▶ [TASK INPUTS]
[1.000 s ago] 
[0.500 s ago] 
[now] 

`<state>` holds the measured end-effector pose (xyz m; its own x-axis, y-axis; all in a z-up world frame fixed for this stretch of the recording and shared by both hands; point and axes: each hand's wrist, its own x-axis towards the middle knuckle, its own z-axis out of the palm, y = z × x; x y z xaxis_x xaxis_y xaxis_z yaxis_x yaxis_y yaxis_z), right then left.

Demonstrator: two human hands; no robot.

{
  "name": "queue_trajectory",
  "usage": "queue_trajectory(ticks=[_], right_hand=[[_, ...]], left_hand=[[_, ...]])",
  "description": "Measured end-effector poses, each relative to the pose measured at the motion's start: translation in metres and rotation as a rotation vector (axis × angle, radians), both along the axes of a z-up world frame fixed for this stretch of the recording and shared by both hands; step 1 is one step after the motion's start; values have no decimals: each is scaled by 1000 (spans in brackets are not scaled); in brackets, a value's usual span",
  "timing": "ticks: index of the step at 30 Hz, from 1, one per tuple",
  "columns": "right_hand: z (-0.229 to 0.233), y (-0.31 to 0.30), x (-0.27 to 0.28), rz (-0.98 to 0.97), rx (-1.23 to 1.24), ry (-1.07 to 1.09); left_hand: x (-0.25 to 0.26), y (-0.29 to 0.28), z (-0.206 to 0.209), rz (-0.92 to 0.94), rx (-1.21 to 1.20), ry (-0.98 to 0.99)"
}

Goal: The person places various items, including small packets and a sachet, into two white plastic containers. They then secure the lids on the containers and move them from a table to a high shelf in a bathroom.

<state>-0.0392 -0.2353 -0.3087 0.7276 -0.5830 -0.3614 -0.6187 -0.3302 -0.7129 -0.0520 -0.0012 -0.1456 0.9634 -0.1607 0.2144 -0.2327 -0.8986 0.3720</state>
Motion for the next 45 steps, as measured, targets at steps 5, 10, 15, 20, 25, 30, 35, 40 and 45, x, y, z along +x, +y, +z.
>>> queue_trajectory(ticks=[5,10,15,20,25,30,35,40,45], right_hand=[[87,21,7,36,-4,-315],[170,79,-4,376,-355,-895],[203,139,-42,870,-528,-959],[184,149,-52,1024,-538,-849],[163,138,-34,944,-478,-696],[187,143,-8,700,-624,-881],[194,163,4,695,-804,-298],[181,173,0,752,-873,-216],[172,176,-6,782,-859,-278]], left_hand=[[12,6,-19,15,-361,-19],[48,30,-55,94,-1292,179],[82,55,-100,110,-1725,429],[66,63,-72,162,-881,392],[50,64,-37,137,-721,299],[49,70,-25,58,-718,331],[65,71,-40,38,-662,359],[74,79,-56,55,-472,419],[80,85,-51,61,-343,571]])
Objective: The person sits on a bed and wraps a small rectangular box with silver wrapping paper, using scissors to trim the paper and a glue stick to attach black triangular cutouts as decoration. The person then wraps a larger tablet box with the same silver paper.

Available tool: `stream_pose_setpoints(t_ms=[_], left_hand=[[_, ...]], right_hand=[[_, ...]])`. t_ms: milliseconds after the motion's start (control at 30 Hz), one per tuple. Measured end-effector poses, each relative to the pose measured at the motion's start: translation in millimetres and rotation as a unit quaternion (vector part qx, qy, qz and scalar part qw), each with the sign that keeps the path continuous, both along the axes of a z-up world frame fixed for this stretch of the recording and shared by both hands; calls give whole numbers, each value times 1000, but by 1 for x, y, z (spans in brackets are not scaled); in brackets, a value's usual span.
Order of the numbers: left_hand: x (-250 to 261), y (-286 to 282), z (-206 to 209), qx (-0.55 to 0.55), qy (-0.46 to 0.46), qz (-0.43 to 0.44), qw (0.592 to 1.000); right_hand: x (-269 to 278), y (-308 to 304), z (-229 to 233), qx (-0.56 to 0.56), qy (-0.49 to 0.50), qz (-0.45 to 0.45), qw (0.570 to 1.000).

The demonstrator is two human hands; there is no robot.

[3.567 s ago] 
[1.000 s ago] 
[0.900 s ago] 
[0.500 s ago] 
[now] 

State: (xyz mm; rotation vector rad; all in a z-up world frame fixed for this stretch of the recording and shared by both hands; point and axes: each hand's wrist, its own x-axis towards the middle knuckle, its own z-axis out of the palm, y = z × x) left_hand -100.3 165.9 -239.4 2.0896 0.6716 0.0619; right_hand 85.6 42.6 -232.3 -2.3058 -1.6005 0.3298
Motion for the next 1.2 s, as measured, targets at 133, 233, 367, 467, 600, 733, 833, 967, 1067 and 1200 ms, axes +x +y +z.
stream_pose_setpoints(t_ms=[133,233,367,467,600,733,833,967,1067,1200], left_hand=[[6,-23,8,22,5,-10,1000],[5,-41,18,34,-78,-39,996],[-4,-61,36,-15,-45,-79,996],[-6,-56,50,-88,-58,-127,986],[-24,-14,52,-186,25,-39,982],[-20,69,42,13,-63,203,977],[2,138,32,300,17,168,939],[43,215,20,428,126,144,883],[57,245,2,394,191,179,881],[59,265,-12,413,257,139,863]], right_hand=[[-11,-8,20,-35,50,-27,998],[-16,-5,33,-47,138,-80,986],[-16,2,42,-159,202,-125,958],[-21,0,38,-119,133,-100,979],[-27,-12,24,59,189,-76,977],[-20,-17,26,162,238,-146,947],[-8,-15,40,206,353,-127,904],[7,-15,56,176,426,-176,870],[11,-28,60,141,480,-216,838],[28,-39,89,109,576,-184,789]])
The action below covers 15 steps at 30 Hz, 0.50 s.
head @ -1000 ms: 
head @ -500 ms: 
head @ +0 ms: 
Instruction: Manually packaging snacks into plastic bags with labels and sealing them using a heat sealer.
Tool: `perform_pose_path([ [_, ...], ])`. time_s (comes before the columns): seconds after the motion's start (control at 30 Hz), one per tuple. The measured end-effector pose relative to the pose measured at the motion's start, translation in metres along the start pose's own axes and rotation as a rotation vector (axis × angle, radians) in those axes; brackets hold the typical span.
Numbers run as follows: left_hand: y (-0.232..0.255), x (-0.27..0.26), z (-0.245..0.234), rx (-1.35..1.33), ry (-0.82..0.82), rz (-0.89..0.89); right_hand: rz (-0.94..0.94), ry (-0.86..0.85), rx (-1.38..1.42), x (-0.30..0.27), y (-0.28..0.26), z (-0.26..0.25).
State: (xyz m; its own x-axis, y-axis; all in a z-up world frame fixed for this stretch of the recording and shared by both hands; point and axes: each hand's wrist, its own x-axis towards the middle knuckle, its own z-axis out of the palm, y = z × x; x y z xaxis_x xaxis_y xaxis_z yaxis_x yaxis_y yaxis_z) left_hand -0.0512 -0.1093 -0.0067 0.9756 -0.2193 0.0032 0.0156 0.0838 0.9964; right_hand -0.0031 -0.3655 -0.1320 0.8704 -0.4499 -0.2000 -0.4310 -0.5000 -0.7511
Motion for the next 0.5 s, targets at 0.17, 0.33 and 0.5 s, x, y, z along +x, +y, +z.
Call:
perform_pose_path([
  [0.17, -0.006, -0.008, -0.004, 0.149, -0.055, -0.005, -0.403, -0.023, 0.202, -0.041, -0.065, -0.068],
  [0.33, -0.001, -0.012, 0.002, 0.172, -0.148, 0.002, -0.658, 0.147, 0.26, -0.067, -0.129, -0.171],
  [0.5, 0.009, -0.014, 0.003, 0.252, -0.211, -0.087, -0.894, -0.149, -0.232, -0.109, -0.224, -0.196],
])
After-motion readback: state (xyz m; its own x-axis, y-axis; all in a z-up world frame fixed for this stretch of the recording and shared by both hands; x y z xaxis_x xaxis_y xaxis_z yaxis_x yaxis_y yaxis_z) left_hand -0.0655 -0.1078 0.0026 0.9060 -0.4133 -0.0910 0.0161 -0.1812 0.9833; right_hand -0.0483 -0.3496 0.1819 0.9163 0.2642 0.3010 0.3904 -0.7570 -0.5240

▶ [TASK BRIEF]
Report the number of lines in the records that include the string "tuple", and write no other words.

▶ [ANSWER SECTION]
3